**Problem statement:** Below is a set of entries; copy all of them exactly.

**Entries supplied:**
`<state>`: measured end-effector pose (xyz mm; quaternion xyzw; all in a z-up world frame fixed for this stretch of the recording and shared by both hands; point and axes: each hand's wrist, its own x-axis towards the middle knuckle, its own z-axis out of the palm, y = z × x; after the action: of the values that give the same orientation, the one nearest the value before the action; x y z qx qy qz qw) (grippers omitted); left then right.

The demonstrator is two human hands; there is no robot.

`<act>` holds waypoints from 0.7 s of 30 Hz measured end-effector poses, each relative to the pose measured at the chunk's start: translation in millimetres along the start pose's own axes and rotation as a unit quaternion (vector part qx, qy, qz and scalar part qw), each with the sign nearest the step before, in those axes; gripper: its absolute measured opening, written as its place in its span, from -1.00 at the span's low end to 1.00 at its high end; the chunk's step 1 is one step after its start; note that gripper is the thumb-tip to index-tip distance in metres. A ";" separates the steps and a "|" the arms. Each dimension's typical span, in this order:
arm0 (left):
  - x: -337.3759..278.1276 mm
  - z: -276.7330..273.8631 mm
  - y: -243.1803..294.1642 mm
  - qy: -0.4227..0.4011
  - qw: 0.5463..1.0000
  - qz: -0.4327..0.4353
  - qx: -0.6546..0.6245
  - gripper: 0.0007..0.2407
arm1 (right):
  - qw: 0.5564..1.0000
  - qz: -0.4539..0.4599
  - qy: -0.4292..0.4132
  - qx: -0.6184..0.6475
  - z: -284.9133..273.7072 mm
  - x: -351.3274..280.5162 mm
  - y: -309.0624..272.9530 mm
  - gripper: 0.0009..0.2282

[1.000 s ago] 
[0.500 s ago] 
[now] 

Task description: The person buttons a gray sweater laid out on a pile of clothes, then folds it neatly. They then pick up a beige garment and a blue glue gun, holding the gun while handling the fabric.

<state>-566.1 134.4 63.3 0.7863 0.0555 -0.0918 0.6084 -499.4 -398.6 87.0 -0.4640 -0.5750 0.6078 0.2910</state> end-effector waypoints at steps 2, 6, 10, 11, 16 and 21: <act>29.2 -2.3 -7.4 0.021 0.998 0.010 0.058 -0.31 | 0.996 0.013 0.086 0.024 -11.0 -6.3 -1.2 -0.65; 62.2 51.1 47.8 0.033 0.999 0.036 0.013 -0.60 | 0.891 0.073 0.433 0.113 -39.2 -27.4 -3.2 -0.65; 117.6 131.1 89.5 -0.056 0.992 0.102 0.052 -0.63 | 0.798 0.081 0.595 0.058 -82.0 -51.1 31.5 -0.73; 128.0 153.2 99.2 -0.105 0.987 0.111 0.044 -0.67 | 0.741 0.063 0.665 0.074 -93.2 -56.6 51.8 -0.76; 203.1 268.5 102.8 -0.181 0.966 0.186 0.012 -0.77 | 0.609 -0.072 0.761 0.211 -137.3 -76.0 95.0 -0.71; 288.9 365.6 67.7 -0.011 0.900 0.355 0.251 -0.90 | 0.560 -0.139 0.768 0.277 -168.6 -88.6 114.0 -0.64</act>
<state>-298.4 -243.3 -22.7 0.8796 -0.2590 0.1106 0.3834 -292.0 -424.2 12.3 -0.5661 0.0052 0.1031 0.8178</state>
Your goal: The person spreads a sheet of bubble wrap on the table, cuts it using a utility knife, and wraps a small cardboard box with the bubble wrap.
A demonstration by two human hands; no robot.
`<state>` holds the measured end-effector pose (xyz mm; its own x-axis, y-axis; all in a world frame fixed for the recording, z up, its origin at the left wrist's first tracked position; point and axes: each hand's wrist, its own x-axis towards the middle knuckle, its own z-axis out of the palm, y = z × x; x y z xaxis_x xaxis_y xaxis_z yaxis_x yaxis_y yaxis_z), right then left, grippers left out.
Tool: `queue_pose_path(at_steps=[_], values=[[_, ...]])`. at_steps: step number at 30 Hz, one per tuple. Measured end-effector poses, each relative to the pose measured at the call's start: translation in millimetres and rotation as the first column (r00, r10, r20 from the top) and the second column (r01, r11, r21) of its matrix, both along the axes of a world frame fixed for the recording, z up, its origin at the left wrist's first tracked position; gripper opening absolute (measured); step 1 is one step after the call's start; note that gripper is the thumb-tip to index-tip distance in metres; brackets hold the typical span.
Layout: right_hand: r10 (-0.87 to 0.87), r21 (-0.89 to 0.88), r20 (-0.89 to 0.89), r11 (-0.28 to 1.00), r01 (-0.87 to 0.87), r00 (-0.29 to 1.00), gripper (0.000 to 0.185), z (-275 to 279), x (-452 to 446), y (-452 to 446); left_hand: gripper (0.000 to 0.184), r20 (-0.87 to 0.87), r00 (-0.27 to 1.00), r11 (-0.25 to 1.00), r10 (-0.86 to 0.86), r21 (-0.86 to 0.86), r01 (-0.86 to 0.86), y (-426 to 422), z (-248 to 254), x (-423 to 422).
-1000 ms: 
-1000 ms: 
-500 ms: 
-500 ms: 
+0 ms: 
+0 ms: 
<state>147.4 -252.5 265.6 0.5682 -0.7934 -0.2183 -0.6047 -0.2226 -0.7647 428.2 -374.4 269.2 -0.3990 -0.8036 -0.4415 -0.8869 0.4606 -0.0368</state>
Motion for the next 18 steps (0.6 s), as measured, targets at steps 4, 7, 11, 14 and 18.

**Answer for the task:**
`<state>`: measured end-effector pose (xyz mm; quaternion xyzw; all in a z-up world frame fixed for this stretch of the recording and shared by both hands; point and axes: each hand's wrist, its own x-axis towards the middle knuckle, its own z-axis out of the palm, y = z × x; after the action: of the values that give the same orientation, the one nearest the value before the action; x y z qx qy qz qw) (grippers omitted); left then right.

The demonstrator is two human hands; there is no robot.

`<act>` holds waypoints from 0.7 s of 30 Hz measured end-effector poses, each relative to the pose measured at the chunk's start: translation in millimetres along the start pose's own axes and rotation as a unit quaternion (vector part qx, qy, qz and scalar part qw), each with the sign nearest the step before, in those axes; gripper: its absolute measured opening, written as its place in its span, from -1.00 at the span's low end to 1.00 at its high end; the chunk's step 1 is one step after its start; note that gripper is the thumb-tip to index-tip distance in metres. A ";" separates the steps and a "|" the arms. Each dimension's typical span, in this order:
arm0 (left):
  - x: -337.3759..278.1276 mm
  - z: -276.7330..273.8631 mm
  - y: -243.1803..294.1642 mm
  - qy: -0.4227..0.4011
  - qw: 0.5463..1.0000
  - qz: -0.4327..0.4353
  - qx: -0.6546..0.6245
  - gripper: 0.0007..0.2407
arm1 (right):
  - qw: 0.5564..1.0000
  - qz: -0.4539..0.4599
  - qy: -0.4292..0.4132
  - qx: -0.6184..0.6475
  - z: -284.9133..273.7072 mm
  - x: -351.3274..280.5162 mm
  - y: -309.0624..272.9530 mm
  - gripper: 0.0009..0.2282

[1.000 s ago] 
[0.500 s ago] 
[now] 

Task description: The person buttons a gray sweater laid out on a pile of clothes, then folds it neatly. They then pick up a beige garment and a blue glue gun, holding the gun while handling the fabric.

<state>-566.1 134.4 63.3 0.7863 0.0555 -0.0918 0.6084 -499.4 -398.6 87.0 -0.4640 -0.5750 0.6078 0.2910</state> end-effector waypoints at steps 2, 6, 10, 11, 16 and 21: <act>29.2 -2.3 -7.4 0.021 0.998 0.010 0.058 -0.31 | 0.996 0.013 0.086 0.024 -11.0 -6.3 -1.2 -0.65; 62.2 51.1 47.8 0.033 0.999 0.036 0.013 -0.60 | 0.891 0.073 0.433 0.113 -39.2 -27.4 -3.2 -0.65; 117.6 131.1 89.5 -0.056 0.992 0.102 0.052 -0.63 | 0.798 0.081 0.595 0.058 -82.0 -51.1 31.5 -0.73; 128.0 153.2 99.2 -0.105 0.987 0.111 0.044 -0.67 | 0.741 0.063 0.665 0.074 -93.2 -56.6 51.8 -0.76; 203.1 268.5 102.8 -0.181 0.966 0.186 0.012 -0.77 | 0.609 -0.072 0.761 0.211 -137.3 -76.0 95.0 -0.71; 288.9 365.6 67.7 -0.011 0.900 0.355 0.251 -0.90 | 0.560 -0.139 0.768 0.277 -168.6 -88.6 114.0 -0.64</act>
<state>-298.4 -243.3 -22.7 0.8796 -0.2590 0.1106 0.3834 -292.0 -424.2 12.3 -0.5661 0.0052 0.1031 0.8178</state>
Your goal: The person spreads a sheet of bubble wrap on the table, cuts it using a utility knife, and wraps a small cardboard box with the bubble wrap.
A demonstration by two human hands; no robot.
`<state>` holds the measured end-effector pose (xyz mm; its own x-axis, y-axis; all in a world frame fixed for the recording, z up, its origin at the left wrist's first tracked position; point and axes: each hand's wrist, its own x-axis towards the middle knuckle, its own z-axis out of the palm, y = z × x; x y z xaxis_x xaxis_y xaxis_z yaxis_x yaxis_y yaxis_z), right then left, grippers left out.
Tool: `queue_pose_path(at_steps=[_], values=[[_, ...]])`. at_steps: step number at 30 Hz, one per tuple. Measured end-effector poses, each relative to the pose measured at the call's start: translation in millimetres and rotation as the first column (r00, r10, r20 from the top) and the second column (r01, r11, r21) of its matrix, both along the axes of a world frame fixed for the recording, z up, its origin at the left wrist's first tracked position; gripper opening absolute (measured); step 1 is one step after the call's start; note that gripper is the thumb-tip to index-tip distance in metres; brackets hold the typical span.
Layout: right_hand: r10 (-0.87 to 0.87), r21 (-0.89 to 0.88), r20 (-0.89 to 0.89), r11 (-0.28 to 1.00), r01 (-0.87 to 0.87), r00 (-0.29 to 1.00), gripper (0.000 to 0.185), z (-275 to 279), x (-452 to 446), y (-452 to 446); left_hand: gripper (0.000 to 0.184), r20 (-0.87 to 0.87), r00 (-0.27 to 1.00), r11 (-0.25 to 1.00), r10 (-0.86 to 0.86), r21 (-0.86 to 0.86), r01 (-0.86 to 0.86), y (-426 to 422), z (-248 to 254), x (-423 to 422).
-1000 ms: 
-1000 ms: 
-500 ms: 
-500 ms: 
+0 ms: 
+0 ms: 
<state>147.4 -252.5 265.6 0.5682 -0.7934 -0.2183 -0.6047 -0.2226 -0.7647 428.2 -374.4 269.2 -0.3990 -0.8036 -0.4415 -0.8869 0.4606 -0.0368</state>
Motion for the next 18 steps (0.6 s), as measured, targets at steps 4, 7, 11, 14 and 18.

Thus the exercise is complete.